The Danish Programme stated that in order to transform the economy, polices had to recognise the fact that natural capital, well-being and economies are interdependent. With this being the case, biological diversity concerns would need to be fully integrated throughout policies concerning the production sectors that make the biggest impact upon biodiversity, including, fisheries, agriculture and forestry. The Presidency advocated actions such as setting a proactive agenda for supporting and promoting sustainable growth, such as turning waste into resources and more in the way of recycling and re-using resources and products.
Other exciting developments included Denmark continuing work to minimise and eliminate man-made mercury emissions, where appropriate, and a new regulation concerning Genetically Modified Organisms (GMO’s). Carbon targets were also agreed upon, with the Danish Programme urging decision makers to drive low carbon investments and to agree upon a 30% reduction in the 2020 targets, as well as the clear carbon targets for 2030 and 2040. Additionally, Denmark was also in favour of working towards making Common Agricultural Policy and public procurement more environmentally friendly. The need to encourage private and public purchasers to change their consumption patterns was recognised as an effective way of contributing towards resource efficiency. Mobility, housing and nutrition are actually responsible for 70-80% of all impacts upon the environment. Using sustainable European timber would make a positive contribution in terms of housing and modern methods of the construction of timber buildings.
Denmark enjoyed the accolade of leading the EU to June’s Rio+20 or United Nation’s Conference for Sustainable Development in Rio de Janeiro. It brought the EU’s stance on the creation of a roadmap for a sustainable global economy.
Sustainable Forest Management in Denmark
Sustainable forest management (SFM) has been high on the agenda Denmark’s agenda for the last decade or so. It has become increasingly recognised that SFM should be integrated into the country’s national forest programmes and national forest policies as a whole.

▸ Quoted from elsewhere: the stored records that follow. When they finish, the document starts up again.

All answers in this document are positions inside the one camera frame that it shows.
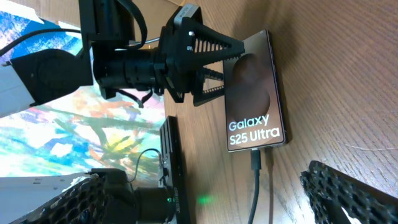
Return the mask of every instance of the green led light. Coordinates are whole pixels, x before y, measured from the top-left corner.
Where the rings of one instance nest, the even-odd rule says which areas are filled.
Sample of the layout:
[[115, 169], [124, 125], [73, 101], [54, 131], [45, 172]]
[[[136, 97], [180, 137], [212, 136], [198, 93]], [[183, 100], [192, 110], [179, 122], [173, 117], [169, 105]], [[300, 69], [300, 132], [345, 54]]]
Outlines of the green led light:
[[209, 195], [199, 196], [199, 197], [197, 198], [197, 202], [198, 202], [200, 205], [207, 205], [207, 204], [209, 204], [209, 203], [214, 202], [214, 197], [213, 197], [213, 196], [209, 196]]

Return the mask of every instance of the colorful painting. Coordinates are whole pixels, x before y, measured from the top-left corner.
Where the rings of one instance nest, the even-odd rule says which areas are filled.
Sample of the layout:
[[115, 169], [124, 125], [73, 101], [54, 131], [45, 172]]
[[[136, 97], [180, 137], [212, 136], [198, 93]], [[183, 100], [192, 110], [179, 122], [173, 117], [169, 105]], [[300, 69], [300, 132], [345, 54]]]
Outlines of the colorful painting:
[[[38, 29], [59, 27], [0, 12], [0, 48]], [[43, 49], [76, 54], [81, 40], [66, 33], [38, 35], [0, 58], [0, 63]], [[146, 93], [126, 90], [141, 98]], [[104, 100], [97, 85], [0, 119], [0, 177], [65, 175], [91, 168], [115, 167], [132, 177], [140, 152], [160, 150], [159, 128], [165, 120], [163, 98], [137, 103], [117, 95]], [[153, 183], [159, 160], [148, 152], [140, 159], [137, 184]]]

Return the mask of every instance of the smartphone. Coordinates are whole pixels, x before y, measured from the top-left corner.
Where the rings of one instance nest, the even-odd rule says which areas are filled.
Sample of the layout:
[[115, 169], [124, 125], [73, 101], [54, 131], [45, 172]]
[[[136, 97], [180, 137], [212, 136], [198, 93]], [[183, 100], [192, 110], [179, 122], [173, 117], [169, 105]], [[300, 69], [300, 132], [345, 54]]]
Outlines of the smartphone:
[[285, 143], [270, 34], [264, 29], [243, 42], [245, 54], [223, 62], [229, 152]]

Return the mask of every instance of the white panel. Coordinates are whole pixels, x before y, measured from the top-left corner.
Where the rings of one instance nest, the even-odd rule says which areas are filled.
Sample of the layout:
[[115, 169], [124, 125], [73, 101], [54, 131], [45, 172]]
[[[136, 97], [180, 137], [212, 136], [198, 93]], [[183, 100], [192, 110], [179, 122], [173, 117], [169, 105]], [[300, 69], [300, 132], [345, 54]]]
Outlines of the white panel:
[[0, 65], [0, 118], [26, 110], [34, 102], [13, 67]]
[[0, 224], [10, 223], [35, 210], [68, 188], [84, 173], [53, 177], [0, 178]]
[[7, 0], [0, 0], [0, 5], [0, 11], [44, 24], [44, 22], [39, 17], [37, 17], [35, 10], [30, 7], [23, 6], [21, 4], [10, 2]]

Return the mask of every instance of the wooden surface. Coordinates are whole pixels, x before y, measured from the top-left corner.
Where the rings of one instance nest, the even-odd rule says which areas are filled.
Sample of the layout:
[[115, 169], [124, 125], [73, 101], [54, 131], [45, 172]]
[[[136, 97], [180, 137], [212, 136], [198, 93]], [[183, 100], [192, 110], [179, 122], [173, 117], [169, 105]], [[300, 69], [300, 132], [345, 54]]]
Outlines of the wooden surface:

Despite the fact the total area of forest land in Denmark is relatively small; the nation still considers its forests to be of great importance. They represent islands of natural habitats in a landscape of agricultural and urban areas. Aside from this, they also provide many high quality and valuable industrial raw materials, and they are also safe havens of Danish cultural heritage. The biological diversity that is to be found in Denmark’s forests and the landscape amenities are intrinsically linked to national identity.
Danish forest policy hopes to achieve the ambition overall goal of balancing production, recreational activities and nature in such a way that biological diversity protection is increased.
Danish Strategy for Sustainable Forest Management
The basic principle behind Denmark’s strategy on forest management is that economic, social and ecological objectives can all be accommodated simultaneously, and it is possible to achieve this balance without any major conflicts arising. This leads to an interesting concept that is known as multiple-use forest management. In a country with low forest cover such as Denmark, there are only small areas of forest available for each necessary function, if the forest area is divided up and then allocated for specific purposes only, the total area for each function is severely restricted. There are exceptions to this methodology though, such as protected areas.
The country’s Strategy for Natural Forest from 1992 provides guidelines for the preservation of biological diversity of forests. This includes untouched forests, coppice forests and grazing forests.
Although Denmark is still struggling to meet its targets and to balance the needs of a large population with preserving biological diversity, their efforts to increase the area of forest land within the country have been consistent. It is also worth noting that the Danish government has been instrumental and proactive in terms of contributing towards EU 2020 targets on sustainability.